We live in the age of a hyper-focus on our mental health. Recently, I read a post that suggested that by mid-life, one in two individuals will have had a mental health struggle. This bothered me, for the same reasons that the ever-expanding diagnostic manual in Psychiatry, which tries to include and name almost every stressful life process, does. At what point do we acknowledge our shared anxiety and struggle as not abnormal, but normal; on a certain level, I feel it does nothing good to separate and identify ways that we respond to the world as problems. I want to strongly emphasize that I am not suggesting there aren’t legitimate and helpful reasons for bringing to light debilitating struggles that people face to cope with life’s demands, and in this sense, the field of psychology has come a long way, but I fear the scales have tilted to pathologizing everyday life and this can then lead to having the opposite effect.

 

So what then is normal? How do we define it? What does it look like?

 

An unlikely source inspired me recently in the answer to this question. Samah Jabr, chair of the mental health unit at the Palestinian Ministry of Health and one of just 32 psychiatrists in the Palestinian territories, published a book called Derrière les fronts (“Behind the Frontlines”). She challenged Western notions of diagnosis, particularly Post Traumatic Stress Disorder (PTSD), being applied to a population that is in the middle of experiencing constant threat; there is nothing “post” about it, she argues. Rather, when she is assessing the wellbeing of her patients, she looks for the basic criteria “To be able to have critical thinking, to maintain [one’s] capacity to empathize.” In an environment where high levels of fear, vigilance, rage and horrible symptoms like nightmares and startle reflexes, are all too common, she is not assessing these as abnormal, but rather focusing on the capacity to be reflective and to maintain space for the other.

 

This is not a political essay. The plight of those living under constant duress is unfortunately all too present in our world, and I fear given what we know from history and our fallibility as humans, is here to stay. Rather, I was touched by Jabr’s need to zero in on what constitutes for her a measure of good enough mental functioning, and I have to agree that what she settled on is at the core of what we should all aim for in our lives when it comes to how we face the world. Putting aside the particularly difficult conditions that she is working in, what she focuses on is the flexibility of thought and the capacity to reflect. In my work with people from around the world coming from all walks of life and with vastly different value systems, I too am looking at the same fundamental relationship to one’s circumstances.

 

In my interview this week with Dr Gabor Maté, he highlights trauma as the main source of what causes us to tighten up, become defensive and ultimately lose empathy. He describes a lesser-known genocide in the Congo in the late 19th century when it was ruled by the Belgians. He goes into the traumatic pasts of such prominent politicians as Hilary Clinton and Donald Trump. At the end of the interview, he makes remarks about Canada’s colonial past and the irreparable damage it caused to the Indigenous population brought to light and the recent gruesome discovery of children’s graves. Gabor eventually tries to synthesize and simplify what he thinks is needed, and he settles on kindness and understanding towards children as the bedrock of our society and healthy development. But I found myself wondering during and after the interview, how do we work through either the inheritance of such incredible traumas as the one in the Congo or the ongoing violence in the Middle East amongst so many other failures in our world?

 

I made the point in the interview with him that I believe it is an ongoing process. He also remarked that there is no panacea. When I have spoken to and gotten to know the giants in the field of psychology, such as Gabor Maté or Sue Johnson or Donald Kalsched, one thing has been abundantly clear to me, they are human and still face human struggles. The art of being curious and taking seriously one’s past, ancestry, life experience and inherited dilemmas is not a wild goose chase towards some ideal of stability.
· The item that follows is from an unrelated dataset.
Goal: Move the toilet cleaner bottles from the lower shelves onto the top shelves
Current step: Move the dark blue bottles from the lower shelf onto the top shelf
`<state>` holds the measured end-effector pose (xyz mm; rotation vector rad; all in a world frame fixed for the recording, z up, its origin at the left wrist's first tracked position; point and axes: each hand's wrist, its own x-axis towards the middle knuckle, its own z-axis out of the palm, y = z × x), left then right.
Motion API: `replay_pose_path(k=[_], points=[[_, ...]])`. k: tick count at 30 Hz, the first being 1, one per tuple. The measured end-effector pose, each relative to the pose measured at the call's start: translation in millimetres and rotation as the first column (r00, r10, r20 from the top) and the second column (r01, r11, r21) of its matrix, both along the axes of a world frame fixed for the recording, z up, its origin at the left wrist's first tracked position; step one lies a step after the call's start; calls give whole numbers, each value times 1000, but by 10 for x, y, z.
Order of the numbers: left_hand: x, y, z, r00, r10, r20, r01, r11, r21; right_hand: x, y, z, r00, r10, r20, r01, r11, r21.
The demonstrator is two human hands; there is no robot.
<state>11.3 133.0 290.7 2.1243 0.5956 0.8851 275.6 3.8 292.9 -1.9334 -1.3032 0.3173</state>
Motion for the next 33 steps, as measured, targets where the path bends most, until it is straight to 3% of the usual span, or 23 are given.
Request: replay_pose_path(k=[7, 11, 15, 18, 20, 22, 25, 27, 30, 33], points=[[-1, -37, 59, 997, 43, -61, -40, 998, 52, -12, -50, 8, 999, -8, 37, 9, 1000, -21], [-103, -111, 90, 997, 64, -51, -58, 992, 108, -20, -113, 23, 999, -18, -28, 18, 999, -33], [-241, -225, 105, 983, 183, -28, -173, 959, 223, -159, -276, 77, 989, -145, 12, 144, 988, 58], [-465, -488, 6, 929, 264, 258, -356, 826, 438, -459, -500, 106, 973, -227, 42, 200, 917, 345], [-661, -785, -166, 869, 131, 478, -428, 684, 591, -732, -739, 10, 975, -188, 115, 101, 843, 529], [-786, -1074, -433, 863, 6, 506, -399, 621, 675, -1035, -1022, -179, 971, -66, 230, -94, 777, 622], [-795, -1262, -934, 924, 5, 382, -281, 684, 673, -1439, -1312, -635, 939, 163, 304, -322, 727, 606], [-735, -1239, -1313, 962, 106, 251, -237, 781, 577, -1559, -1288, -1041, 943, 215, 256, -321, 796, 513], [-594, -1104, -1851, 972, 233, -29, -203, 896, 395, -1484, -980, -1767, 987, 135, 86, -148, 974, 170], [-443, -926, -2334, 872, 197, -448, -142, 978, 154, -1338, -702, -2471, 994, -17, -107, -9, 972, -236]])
It is to be able to cultivate an appreciation for life’s disappointments and to maintain the capacity as Jabr says for empathy, most notably towards oneself! 

 

That is the undercurrent of this essay, that the notion of being broken and different can all too easily get perpetuated by focusing on what we lack, on the particular ways that we face the world, and when we diagnose our difference, it becomes like a monkey on our back. The more we can remain flexible with the specifics of our inherited circumstances and situations, the more that allows us to tolerate what it is that we need to accomplish in our lives, even if we are stuck in particularly difficult circumstances. This is not meant to suggest that those that need our help to be lifted out of poverty, war, or oppression can just magically become ok with things, rather, it is meant to address what are often intractable life circumstances and to wonder together how to cope with and remain healthy enough psychologically to affect change without further demonizing ourselves in the process. 

 

I guess Gabor is right when he talks about kindness and understanding, and as I predicted in my mind before speaking with him, I knew that ultimately that comes back to trying to maintain that within ourselves, whatever it takes so that we might be in a position to possibly help others. We are no good to anyone if we lose our own empathy and ability to reflect, so I guess we always need to start there and see what happens.